С Майклом была еще одна фигня — временами на него накатывала глубокая, страшная депрессия. Беспросветная чернуха. Кто бы мог подумать — этот поэт объектива был сделан из совсем хрупкого материала. Майкл потихоньку сползал за пределы, откуда никто не возвращается. Но пока что мы держались бандой. Не в смысле, что ходили на дело и все такое, а в смысле элитного кружка для своих. Выпендрежники и возмутители спокойствия — что уж скрывать, — переходившие все границы просто потому, что так было нужно.
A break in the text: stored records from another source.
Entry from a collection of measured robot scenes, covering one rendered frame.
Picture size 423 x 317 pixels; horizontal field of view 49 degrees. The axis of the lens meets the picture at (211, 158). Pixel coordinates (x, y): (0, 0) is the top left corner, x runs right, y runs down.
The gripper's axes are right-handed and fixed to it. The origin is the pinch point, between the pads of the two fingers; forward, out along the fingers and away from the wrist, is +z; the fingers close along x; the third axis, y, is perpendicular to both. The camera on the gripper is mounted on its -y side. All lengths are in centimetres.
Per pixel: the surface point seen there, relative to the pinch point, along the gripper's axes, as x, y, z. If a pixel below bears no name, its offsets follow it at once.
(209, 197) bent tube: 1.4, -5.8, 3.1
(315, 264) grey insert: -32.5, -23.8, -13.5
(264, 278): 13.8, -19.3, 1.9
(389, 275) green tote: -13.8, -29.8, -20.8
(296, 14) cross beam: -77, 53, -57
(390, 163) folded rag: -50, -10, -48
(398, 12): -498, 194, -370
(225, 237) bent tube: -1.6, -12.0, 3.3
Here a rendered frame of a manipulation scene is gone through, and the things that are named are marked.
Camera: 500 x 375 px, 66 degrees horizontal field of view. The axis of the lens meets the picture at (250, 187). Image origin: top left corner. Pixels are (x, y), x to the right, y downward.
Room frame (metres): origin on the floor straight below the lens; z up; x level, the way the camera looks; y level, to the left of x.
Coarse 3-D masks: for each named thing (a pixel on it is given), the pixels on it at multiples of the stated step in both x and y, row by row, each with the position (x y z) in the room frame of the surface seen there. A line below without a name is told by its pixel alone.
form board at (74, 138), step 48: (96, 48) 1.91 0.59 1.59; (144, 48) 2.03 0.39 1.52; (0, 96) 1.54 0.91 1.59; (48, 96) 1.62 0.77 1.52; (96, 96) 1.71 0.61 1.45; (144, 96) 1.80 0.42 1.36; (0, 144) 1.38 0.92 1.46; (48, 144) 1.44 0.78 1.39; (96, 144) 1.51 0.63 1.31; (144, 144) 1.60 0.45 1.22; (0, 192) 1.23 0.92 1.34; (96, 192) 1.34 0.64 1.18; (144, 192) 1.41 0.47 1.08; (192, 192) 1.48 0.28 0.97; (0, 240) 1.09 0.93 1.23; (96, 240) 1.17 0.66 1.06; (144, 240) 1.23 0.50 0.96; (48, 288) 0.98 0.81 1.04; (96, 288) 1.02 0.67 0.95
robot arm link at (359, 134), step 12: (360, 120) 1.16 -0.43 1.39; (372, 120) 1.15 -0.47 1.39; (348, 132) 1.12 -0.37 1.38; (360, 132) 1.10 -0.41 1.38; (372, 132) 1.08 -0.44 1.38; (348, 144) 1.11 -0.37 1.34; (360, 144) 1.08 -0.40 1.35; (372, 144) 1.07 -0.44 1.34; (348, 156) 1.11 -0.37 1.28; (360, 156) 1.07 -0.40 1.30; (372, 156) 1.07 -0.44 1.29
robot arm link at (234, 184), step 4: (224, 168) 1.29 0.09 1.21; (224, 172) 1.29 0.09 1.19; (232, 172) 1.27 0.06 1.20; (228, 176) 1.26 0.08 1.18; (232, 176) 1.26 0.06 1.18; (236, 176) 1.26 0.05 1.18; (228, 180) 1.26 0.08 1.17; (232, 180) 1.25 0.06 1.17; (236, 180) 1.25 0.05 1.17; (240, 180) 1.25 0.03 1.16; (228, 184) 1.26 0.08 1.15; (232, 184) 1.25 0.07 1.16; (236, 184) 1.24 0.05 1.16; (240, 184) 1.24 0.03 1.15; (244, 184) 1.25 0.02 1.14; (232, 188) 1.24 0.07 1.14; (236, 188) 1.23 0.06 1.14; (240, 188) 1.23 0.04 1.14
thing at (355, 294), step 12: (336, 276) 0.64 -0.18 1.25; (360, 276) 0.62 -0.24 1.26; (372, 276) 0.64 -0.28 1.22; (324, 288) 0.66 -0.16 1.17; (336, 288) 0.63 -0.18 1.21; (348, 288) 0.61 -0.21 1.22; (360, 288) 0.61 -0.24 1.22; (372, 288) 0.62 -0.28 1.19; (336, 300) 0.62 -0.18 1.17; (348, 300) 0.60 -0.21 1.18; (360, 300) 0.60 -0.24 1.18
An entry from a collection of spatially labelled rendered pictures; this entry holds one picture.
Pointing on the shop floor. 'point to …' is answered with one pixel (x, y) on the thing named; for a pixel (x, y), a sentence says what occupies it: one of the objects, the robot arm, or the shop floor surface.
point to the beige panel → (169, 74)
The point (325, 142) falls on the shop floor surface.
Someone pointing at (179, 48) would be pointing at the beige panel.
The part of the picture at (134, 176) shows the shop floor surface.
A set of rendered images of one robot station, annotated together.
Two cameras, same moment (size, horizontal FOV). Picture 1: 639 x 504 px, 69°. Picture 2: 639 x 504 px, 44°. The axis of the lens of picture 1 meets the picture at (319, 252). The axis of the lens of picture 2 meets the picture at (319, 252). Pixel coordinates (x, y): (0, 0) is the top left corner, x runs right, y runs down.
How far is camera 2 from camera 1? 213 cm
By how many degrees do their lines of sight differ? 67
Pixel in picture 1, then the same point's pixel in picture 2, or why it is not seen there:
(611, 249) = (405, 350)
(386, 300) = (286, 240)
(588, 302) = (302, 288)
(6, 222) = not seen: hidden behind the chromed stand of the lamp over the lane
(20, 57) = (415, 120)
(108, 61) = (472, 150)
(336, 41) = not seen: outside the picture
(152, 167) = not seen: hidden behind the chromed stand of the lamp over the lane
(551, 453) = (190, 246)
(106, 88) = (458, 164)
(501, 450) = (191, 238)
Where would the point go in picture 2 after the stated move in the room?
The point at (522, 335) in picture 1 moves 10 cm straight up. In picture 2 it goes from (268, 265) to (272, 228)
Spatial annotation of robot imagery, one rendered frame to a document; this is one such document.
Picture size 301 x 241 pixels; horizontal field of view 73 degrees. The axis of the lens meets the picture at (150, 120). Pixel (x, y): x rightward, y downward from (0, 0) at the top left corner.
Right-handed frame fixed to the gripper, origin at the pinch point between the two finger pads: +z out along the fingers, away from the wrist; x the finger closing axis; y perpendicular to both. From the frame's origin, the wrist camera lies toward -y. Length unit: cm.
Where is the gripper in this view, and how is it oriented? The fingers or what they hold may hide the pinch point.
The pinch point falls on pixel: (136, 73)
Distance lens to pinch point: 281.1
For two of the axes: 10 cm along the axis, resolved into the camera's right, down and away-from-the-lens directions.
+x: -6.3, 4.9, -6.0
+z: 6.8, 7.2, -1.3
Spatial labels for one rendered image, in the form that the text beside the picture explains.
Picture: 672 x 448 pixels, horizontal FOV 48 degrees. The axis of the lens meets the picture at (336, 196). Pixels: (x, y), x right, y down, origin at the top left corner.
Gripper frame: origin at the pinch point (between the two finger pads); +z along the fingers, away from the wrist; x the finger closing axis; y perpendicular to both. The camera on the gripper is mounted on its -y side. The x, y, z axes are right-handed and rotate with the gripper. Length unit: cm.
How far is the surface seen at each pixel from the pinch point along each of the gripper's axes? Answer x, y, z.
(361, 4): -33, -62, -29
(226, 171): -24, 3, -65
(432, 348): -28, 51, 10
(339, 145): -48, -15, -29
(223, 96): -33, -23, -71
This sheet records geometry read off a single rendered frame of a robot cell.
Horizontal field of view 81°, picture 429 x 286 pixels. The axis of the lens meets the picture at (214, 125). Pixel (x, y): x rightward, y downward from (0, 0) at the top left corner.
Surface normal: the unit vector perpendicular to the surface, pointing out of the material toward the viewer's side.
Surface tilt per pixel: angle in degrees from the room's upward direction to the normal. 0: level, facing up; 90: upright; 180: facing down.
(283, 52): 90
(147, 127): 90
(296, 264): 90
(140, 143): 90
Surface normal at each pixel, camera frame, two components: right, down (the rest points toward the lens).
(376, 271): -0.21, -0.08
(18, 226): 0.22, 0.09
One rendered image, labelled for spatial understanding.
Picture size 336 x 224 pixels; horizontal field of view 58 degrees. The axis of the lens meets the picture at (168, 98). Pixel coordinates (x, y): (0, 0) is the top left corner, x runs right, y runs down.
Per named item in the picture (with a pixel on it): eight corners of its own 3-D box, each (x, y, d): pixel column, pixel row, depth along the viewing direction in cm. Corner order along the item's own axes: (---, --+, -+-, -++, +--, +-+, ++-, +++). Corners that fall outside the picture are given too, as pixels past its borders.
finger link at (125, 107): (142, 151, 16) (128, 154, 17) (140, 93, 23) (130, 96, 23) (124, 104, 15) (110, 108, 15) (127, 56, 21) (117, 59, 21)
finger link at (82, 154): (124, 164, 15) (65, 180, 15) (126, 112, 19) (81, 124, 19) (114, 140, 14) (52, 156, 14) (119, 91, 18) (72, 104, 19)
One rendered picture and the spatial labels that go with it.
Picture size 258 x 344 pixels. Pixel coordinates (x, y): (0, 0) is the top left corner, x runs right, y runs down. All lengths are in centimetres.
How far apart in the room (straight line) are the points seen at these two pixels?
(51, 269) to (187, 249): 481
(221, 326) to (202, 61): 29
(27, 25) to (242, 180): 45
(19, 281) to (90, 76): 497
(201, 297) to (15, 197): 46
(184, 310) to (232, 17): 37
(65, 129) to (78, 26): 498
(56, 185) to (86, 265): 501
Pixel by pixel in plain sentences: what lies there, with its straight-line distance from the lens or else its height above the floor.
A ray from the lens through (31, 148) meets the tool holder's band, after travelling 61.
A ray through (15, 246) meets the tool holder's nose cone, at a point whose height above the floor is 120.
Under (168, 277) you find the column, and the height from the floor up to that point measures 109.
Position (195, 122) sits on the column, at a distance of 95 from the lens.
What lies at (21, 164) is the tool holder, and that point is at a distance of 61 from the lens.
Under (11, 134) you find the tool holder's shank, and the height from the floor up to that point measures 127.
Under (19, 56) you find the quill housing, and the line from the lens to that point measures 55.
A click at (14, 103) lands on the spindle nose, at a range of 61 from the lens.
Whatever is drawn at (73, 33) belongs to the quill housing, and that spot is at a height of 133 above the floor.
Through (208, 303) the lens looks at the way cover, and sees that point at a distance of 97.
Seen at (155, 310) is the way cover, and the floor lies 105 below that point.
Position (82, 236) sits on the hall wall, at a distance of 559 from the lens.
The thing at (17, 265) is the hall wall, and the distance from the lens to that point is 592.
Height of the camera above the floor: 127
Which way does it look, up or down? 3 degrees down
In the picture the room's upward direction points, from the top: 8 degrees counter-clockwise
Про кислоту на самом деле ничего особенно не расскажешь, кроме «Блин, вот это трип!». Нырнуть туда — это сделать шаг наугад, шаг в неизведанное. 1967-й и 1968-й здорово перетряхнули ощущение происходящего, было много неразберихи и много экспериментов. Самое восхитительное мое кислотное воспоминание — это птичий полет, когда я видел птиц, которые летели и летели прямо у меня перед глазами, стаи райских птиц. Несуществующих, естественно,— в реальности это была листва дерева, которую колыхал ветер. Я гулял по проселочной дороге, листья были ярко-зелеными, и мне было видно практически каждое движение крыльев. Я замирал все сильнее и в какой-то момент уже был готов сказать: «Блин, я же тоже так могу!» Вот, кстати, почему я понимаю, когда кто-то выпрыгивает из окна. Потому что вся картина того, как это делается, вдруг становится абсолютно ясна. У птичьей стаи ушло примерно полчаса, чтобы пролететь перед моими глазами, — невероятное порхающее облако, в котором мне было видно каждое перышко. И они смотрели на меня все это время, как бы говоря: «Давай, попробуй тоже». Эх... Ладно, все-таки есть что-то, что мне не дано.